***** DATA PROVIDED *****
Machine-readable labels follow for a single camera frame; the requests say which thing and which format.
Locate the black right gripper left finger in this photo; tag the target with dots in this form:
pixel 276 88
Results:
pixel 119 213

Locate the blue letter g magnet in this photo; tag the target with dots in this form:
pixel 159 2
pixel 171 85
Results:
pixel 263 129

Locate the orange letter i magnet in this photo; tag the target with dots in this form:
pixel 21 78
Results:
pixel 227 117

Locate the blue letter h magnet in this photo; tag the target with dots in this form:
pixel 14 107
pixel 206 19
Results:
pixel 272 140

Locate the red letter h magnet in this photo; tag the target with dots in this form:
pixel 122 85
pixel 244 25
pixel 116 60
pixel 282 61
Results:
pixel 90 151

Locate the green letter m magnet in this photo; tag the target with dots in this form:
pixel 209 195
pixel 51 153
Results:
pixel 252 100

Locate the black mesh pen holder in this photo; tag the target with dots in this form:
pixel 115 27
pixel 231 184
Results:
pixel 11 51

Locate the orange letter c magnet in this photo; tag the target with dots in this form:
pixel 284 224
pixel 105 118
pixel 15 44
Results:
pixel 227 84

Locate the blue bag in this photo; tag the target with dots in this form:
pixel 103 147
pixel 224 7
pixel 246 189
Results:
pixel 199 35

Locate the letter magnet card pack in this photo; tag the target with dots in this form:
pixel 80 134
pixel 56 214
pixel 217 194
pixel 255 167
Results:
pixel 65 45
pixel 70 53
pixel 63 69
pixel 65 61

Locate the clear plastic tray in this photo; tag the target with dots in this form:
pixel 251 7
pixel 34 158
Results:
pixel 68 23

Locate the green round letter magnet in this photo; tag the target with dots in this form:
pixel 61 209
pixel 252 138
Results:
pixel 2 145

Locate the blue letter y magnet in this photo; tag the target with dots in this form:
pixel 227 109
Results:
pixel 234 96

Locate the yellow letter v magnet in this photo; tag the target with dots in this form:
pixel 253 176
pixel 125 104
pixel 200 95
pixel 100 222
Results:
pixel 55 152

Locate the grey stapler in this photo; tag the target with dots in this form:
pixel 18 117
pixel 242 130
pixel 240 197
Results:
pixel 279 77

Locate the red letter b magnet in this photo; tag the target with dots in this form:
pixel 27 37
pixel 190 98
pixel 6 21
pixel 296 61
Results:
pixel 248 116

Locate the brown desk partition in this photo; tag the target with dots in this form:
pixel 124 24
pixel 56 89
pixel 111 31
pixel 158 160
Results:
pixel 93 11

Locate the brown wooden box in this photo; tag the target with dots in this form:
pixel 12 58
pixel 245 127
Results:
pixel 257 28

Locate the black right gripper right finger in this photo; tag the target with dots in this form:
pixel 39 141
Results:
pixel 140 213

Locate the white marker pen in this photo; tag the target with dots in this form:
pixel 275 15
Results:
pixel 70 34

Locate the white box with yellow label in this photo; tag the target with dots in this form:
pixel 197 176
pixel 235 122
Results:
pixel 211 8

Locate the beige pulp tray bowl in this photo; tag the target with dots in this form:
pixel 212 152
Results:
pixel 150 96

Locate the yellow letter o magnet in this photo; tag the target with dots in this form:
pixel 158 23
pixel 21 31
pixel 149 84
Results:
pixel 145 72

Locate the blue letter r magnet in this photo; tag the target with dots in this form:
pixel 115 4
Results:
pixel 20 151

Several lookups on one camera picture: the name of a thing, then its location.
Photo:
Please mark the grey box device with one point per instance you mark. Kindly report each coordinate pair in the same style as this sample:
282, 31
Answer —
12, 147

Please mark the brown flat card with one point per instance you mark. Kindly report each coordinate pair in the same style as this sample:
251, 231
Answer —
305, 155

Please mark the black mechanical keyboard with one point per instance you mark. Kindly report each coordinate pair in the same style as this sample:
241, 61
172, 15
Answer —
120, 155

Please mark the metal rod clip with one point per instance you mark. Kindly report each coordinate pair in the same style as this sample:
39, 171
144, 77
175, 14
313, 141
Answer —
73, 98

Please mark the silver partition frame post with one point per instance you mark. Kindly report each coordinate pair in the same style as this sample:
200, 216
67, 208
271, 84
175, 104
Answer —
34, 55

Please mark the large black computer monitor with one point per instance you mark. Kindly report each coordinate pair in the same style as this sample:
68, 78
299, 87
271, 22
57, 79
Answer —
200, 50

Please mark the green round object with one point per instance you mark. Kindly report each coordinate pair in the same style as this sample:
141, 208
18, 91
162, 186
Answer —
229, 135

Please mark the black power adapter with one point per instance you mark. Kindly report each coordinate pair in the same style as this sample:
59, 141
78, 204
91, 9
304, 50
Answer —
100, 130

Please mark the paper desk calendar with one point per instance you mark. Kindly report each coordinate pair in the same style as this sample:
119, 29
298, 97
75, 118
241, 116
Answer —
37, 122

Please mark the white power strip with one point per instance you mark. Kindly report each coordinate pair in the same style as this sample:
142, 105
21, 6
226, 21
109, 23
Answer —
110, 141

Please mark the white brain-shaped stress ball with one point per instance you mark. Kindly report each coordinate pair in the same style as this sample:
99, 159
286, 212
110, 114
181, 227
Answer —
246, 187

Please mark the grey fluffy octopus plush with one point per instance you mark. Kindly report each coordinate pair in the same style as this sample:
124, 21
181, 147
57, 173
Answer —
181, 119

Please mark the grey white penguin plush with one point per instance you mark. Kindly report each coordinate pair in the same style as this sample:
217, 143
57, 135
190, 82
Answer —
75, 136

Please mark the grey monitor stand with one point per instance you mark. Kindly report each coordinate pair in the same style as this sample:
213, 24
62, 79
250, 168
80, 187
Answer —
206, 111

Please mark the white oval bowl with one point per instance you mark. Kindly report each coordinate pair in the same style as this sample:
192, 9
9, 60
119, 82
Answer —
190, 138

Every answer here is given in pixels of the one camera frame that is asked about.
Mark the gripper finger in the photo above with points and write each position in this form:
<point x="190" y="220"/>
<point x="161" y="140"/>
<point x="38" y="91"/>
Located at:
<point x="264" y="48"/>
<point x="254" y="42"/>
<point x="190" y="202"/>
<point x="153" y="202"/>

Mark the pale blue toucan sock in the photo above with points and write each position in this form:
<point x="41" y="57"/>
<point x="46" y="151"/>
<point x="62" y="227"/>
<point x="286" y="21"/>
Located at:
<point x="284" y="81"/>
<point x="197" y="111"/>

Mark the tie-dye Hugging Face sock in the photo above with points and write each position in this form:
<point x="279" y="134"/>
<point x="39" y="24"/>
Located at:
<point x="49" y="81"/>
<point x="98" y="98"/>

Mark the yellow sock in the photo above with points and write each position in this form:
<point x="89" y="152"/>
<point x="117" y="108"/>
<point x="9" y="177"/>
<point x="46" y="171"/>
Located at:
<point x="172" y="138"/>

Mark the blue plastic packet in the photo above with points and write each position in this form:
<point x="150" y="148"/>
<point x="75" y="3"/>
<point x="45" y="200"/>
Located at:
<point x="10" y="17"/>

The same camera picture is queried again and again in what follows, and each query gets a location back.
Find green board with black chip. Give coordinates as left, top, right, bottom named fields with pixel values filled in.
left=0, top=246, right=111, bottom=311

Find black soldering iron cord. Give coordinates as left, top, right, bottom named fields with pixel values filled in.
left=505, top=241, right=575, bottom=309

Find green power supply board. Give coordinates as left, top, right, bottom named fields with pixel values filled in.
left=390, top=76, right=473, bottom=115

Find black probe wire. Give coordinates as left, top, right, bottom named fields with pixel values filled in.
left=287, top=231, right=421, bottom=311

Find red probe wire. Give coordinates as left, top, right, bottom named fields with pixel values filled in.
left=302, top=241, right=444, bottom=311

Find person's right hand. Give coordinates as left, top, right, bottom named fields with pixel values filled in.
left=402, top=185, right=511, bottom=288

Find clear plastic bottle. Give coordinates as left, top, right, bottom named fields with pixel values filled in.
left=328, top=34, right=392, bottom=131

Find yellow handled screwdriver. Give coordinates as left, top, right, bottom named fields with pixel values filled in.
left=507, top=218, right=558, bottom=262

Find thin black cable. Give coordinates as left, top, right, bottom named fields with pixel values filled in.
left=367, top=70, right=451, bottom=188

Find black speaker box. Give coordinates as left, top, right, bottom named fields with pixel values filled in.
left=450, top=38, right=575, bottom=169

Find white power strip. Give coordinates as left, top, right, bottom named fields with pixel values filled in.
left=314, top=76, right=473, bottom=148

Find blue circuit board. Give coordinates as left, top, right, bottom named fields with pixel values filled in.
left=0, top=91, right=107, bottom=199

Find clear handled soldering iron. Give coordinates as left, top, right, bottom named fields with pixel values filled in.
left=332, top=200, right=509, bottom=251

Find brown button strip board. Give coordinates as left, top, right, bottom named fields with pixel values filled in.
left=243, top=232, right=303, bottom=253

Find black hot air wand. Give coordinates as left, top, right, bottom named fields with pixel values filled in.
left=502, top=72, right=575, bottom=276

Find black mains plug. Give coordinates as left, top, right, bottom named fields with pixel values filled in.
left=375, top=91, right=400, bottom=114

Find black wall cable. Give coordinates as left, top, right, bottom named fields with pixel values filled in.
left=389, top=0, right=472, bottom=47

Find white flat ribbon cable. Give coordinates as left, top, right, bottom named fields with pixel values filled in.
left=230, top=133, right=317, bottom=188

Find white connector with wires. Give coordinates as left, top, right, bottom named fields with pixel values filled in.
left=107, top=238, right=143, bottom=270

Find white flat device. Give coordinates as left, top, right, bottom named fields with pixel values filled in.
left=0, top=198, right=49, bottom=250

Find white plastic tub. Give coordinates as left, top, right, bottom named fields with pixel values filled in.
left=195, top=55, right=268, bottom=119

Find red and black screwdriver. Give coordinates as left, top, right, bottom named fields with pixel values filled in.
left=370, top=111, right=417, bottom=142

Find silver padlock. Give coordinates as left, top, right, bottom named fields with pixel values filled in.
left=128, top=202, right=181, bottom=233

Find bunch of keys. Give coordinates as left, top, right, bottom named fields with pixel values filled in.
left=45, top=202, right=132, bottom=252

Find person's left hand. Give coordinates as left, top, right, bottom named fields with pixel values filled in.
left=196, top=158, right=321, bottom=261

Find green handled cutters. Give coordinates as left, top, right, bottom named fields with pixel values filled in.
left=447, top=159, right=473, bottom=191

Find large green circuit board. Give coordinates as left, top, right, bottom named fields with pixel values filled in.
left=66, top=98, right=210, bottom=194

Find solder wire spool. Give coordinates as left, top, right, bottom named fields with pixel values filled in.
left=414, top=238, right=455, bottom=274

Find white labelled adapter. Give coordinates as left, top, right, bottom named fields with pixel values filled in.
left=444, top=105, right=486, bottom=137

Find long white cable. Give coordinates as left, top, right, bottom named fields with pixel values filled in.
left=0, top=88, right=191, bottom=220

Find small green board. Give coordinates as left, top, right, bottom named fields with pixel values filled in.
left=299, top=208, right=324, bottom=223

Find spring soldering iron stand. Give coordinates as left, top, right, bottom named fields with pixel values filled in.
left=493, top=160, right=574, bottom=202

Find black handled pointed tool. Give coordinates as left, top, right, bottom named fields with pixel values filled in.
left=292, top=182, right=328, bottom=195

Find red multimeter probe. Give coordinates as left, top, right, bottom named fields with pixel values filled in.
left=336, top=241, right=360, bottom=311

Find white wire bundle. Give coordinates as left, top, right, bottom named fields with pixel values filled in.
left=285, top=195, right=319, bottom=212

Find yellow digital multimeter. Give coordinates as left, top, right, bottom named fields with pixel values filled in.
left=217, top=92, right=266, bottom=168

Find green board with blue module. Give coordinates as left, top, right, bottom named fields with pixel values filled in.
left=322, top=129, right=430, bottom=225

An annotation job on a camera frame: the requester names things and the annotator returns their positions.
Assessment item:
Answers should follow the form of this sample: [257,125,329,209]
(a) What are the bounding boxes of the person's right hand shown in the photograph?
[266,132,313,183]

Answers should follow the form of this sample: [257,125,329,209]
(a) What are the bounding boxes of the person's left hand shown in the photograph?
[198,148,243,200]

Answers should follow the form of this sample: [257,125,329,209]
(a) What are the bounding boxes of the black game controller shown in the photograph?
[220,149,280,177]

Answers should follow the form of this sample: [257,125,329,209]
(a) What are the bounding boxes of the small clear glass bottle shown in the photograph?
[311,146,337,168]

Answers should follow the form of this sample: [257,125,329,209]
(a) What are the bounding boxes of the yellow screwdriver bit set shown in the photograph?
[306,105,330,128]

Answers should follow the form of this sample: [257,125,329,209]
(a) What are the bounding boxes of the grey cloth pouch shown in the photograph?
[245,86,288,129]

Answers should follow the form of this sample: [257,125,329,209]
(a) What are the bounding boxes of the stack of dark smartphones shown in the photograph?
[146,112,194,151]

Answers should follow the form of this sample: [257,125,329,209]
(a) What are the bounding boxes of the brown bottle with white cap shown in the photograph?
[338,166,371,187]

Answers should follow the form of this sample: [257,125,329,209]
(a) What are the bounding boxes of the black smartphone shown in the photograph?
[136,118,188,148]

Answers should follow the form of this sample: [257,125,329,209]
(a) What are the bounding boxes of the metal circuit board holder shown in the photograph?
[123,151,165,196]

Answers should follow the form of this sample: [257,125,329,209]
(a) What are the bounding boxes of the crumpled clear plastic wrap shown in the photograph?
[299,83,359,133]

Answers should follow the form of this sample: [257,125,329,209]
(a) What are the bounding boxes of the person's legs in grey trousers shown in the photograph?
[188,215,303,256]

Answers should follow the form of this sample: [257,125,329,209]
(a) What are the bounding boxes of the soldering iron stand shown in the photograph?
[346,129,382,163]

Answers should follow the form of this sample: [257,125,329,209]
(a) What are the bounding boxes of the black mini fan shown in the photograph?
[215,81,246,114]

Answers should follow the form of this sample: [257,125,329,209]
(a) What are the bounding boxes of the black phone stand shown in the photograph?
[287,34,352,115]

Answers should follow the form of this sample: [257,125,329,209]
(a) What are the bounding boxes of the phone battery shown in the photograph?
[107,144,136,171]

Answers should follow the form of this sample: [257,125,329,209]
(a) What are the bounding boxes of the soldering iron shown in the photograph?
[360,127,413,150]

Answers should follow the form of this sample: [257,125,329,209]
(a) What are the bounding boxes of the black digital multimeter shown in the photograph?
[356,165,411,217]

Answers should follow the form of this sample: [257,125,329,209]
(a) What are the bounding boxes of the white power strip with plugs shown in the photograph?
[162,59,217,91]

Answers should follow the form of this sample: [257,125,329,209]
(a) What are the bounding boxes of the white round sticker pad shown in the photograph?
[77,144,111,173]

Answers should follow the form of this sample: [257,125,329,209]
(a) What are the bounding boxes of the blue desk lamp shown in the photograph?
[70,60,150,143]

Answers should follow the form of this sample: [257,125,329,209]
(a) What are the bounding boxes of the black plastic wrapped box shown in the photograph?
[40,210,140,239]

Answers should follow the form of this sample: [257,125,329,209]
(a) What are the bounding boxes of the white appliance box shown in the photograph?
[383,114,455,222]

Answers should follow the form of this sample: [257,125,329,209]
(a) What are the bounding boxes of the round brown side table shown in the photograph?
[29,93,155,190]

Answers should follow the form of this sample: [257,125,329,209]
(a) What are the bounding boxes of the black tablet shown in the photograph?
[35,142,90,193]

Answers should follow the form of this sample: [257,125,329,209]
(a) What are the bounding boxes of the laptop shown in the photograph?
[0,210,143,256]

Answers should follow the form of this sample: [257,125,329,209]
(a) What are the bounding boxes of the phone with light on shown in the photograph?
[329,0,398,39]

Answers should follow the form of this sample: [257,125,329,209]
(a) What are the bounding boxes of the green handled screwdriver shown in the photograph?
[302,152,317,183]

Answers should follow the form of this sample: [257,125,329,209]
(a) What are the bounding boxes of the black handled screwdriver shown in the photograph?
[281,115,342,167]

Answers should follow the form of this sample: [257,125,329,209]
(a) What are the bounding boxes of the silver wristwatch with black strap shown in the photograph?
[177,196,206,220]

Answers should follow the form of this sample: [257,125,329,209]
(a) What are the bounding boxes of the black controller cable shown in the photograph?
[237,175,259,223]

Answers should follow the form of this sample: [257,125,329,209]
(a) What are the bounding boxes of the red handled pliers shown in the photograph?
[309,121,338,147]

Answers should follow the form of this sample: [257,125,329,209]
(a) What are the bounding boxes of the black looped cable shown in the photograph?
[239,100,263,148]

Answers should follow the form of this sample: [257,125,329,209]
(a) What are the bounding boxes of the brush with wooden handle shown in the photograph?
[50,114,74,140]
*****
» WORK TASK
Filter the listing for the word "points" and copy every line that holds it.

» REPLY
Mark the gripper finger in the photo above with points and write each position in this form:
Mark the pale blue toucan sock in the photo above with points and write each position in this form:
Mark the tie-dye Hugging Face sock in the photo above with points and write each position in this form:
Mark the yellow sock in the photo above with points and write each position in this form:
Mark the blue plastic packet in the photo above with points and write each position in this form:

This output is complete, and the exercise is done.